In 2019, the Dodgers used Urías in a hybrid role, deploying him as a reliever for multiple innings every few days when he didn’t make a spot start and was available.
That May, he was arrested on suspicion of domestic battery and was placed on administrative leave for the next seven days before returning to the team. In June, Los Angeles city prosecutors chose not to file charges against Urías as long as he wasn’t arrested for violent criminal behavior over the next year and ordered that he complete a 52-week domestic violence counseling program. He was suspended for 20 games under MLB’s domestic violence policy in August.
He still set his career high of 83⅓ innings between the regular season and postseason in 2019, his first significant workload since undergoing major shoulder surgery in 2017.
Last year, Urías logged 55 innings in 11 appearances (10 starts) during the regular season. He pitched into the seventh inning just once, as he regularly encountered trouble in the first inning.
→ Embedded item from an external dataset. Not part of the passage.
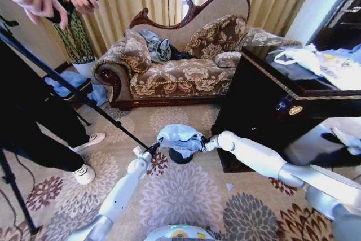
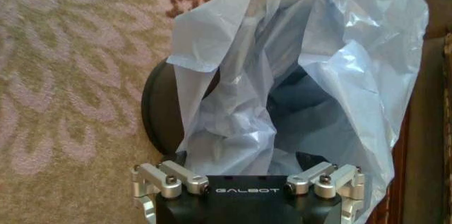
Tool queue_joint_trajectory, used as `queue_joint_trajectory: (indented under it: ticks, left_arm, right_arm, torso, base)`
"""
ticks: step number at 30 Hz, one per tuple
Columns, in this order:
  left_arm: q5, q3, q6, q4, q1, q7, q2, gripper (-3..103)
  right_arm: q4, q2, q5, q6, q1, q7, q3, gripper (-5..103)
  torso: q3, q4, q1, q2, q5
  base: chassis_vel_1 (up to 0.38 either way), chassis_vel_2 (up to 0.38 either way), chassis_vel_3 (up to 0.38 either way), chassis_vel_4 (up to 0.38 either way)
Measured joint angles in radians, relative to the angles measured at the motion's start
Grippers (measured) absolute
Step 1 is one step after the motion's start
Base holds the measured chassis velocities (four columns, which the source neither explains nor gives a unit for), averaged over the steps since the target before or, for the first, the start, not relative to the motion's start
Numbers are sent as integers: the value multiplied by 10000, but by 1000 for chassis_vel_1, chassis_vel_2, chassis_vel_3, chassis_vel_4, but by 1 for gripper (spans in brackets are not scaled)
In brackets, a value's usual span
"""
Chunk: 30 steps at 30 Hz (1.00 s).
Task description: Place a garbage bag over the trash bin.
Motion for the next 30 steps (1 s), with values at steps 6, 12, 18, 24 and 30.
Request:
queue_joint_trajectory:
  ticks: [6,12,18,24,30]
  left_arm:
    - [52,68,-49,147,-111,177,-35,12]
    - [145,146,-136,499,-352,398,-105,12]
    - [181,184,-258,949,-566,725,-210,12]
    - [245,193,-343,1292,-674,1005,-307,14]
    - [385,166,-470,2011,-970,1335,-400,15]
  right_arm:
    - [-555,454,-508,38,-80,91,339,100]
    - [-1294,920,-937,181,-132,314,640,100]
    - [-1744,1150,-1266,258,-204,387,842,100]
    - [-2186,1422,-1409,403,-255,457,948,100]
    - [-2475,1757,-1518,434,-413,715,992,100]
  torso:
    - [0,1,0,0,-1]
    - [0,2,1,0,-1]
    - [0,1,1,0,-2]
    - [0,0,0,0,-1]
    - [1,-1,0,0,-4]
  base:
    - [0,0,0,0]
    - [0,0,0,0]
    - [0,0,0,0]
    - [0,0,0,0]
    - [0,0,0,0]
To avoid the early rut, he decided to pitch exclusively out of the stretch. He then made two starts and four relief appearances in the playoffs. He threw between 2⅓ and five innings in every outing.
In all, Urías pitched 78 innings in 2020.
“If he’s going out and he’s pitching well, I don’t see why we wouldn’t turn him loose maybe on a specific game,” Dodgers pitching coach Mark Prior said. “But we’re still going to have to watch where he’s at from a workload standpoint because when you go back and you look at the timeline … there’s a lot of fragmented workloads that we have to account for.
“We can’t just turn him loose and say, ‘Here, try to go out and make 30 starts with 200 innings.’ I think that would be reckless in some respects.”
Tony Gonsolin follows up a strong performance by Trevor Bauer with two scoreless innings during a 2-1 spring training loss to the San Diego Padres.
The Dodgers’ goal is to make sure Urías, and everyone else, is healthy for the postseason. The club expects to play deep into October. Once there, everyone will be unleashed. That includes Urías. He has proved he can shine on the biggest stages.
To commemorate his son’s feat, Carlos Urías decided to get a tattoo on his left arm of Julio celebrating his strikeout of Adames with the World Series trophy in the background.
Carlos Urías initially wasn’t a fan of tattoos. He was against Julio getting his first. But he wanted to memorialize his son’s accomplishment the best way he knew, with a trophy like all the trophies they won together as a coach-player tandem in youth leagues in Sinaloa.
The procedure took nine hours. If the Dodgers and his son repeat this year, he’ll need another nine hours for the other arm.